Urban Myths is a 2022 South Korean anthology horror film consisting of ten stories set in familiar everyday life experiences such as noise between floors, old furniture, mannequins, a tunnel and social media. Also known as Urban Myths: Tooth Worms
Directed by Hong Won-ki – making his feature directorial debut – from a screenplay written by Kang Ji-yoon.
The Johnny Bros-Megabox JoongAng PlusM production stars Kim Do-yoon, Lee Yul-eum, Lee Young-jin and Lee Su-min.
If you’ve been reading my reviews for a while, then you might know that I despise anthology movies. Three or four short tales just don’t satisfy me as much as one, longer and more detailed movie. There are some exceptions (hello Kwaidan!) but otherwise, I’m not a fan.
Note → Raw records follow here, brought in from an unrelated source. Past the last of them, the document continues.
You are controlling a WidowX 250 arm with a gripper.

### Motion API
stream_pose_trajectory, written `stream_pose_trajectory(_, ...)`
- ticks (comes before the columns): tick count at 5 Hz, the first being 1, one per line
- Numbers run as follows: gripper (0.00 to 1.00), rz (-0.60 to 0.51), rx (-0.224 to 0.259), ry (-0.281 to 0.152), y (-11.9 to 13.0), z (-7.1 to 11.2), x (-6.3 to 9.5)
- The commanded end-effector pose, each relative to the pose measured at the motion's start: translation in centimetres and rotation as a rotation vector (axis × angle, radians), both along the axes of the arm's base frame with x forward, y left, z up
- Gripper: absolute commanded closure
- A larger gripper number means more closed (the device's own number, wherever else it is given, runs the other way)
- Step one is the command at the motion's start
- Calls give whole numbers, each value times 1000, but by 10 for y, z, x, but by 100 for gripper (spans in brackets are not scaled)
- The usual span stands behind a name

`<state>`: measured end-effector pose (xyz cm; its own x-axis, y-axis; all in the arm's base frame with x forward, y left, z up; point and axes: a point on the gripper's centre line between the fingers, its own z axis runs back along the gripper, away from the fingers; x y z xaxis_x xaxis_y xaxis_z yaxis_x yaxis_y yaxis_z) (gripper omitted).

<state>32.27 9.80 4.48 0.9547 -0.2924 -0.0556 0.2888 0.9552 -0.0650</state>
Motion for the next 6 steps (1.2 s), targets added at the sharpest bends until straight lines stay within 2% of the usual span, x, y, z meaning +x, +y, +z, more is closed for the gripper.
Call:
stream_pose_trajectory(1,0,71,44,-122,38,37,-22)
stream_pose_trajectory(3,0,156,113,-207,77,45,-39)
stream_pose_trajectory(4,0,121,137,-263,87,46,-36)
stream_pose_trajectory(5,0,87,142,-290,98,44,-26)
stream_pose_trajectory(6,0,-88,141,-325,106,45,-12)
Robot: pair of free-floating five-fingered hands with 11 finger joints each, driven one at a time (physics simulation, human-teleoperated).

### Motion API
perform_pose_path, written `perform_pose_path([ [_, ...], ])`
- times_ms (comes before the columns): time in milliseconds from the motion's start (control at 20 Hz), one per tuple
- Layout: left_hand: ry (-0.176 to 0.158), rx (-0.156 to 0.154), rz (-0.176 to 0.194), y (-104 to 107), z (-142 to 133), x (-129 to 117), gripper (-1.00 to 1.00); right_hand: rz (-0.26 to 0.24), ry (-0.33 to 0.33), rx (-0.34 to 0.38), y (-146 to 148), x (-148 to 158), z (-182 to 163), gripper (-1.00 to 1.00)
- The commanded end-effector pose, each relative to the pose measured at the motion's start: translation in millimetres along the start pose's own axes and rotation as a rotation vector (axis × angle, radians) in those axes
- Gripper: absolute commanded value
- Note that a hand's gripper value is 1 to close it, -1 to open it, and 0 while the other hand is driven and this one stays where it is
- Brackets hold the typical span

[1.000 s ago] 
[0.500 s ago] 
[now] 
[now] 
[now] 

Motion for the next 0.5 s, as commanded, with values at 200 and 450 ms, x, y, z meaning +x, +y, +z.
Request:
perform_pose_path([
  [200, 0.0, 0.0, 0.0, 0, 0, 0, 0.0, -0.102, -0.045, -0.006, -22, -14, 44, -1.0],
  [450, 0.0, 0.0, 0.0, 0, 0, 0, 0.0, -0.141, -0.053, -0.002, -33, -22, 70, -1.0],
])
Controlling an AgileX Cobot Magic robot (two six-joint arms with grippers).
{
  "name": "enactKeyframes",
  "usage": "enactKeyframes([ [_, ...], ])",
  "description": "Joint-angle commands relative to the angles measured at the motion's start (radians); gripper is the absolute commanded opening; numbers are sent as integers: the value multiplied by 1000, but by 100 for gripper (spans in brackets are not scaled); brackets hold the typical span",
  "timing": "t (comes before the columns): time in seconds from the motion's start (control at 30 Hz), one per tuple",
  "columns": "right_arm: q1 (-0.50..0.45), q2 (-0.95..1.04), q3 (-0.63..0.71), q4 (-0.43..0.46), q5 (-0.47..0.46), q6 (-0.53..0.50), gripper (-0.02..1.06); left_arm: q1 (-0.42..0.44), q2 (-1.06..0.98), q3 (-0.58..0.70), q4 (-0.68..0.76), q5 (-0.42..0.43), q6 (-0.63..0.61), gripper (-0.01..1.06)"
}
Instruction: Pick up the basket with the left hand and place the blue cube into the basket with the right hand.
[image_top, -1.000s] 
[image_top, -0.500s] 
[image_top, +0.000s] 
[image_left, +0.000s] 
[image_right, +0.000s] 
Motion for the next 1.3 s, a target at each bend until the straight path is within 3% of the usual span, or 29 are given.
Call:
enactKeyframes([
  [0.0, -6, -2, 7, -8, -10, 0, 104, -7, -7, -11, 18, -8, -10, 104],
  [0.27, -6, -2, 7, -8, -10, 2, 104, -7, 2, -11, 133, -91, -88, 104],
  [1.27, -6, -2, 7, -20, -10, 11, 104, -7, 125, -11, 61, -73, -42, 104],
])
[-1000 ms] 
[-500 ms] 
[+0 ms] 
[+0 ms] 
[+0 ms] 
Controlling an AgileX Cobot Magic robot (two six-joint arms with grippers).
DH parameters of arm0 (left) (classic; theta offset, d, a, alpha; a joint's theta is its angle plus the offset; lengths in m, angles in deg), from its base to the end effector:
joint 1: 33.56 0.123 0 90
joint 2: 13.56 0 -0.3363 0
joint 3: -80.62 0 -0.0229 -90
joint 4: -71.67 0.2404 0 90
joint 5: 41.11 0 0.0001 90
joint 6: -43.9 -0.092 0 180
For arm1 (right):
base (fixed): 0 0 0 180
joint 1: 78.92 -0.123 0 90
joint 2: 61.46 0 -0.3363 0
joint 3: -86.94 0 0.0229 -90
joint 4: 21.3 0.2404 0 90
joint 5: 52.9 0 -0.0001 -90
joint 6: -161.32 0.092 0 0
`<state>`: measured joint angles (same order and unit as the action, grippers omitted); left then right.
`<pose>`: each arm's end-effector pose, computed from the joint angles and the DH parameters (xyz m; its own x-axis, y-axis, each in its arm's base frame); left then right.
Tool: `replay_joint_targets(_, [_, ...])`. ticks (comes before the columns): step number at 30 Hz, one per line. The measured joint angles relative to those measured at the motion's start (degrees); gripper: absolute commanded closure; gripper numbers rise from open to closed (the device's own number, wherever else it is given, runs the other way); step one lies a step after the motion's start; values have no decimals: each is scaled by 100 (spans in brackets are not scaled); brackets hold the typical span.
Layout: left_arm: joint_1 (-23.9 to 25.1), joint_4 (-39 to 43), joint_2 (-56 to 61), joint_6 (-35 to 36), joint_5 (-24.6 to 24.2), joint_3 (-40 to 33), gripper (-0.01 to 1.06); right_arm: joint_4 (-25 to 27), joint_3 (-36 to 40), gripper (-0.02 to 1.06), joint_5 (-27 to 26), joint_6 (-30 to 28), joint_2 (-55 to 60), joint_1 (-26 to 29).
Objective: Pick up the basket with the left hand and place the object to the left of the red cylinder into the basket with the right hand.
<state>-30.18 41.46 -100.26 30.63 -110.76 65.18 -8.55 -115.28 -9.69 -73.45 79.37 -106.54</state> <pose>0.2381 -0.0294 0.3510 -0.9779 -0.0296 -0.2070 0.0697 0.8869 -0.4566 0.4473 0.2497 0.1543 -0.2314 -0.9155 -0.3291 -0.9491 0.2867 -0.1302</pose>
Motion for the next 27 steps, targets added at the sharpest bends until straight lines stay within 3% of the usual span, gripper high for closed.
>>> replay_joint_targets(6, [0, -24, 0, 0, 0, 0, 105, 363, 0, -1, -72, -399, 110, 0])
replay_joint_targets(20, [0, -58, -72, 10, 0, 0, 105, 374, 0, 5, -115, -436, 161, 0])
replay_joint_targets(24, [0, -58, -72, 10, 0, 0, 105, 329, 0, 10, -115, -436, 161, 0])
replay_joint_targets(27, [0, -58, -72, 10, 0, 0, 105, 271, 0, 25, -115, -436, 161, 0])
However, this anthology tale is something different. Instead of three shorter stories, we get ten micro-stories, all based on Korean urban legends or myths. It’s worth noting that none of the stories here intertwine. That means they are all standalone, with individual casts. Let’s explore each tale:
The Tunnel: a suspicious-looking man accidentally runs over a woman and tries to dump her body in the woods, but his car breaks down in a tunnel and the ghost of the woman attacks him.
The Woman In Red: a woman moves into a new apartment after the death of her friend by suicide. However, there is a mysterious woman in red who keeps following her, and she doesn’t know why. But she soon will!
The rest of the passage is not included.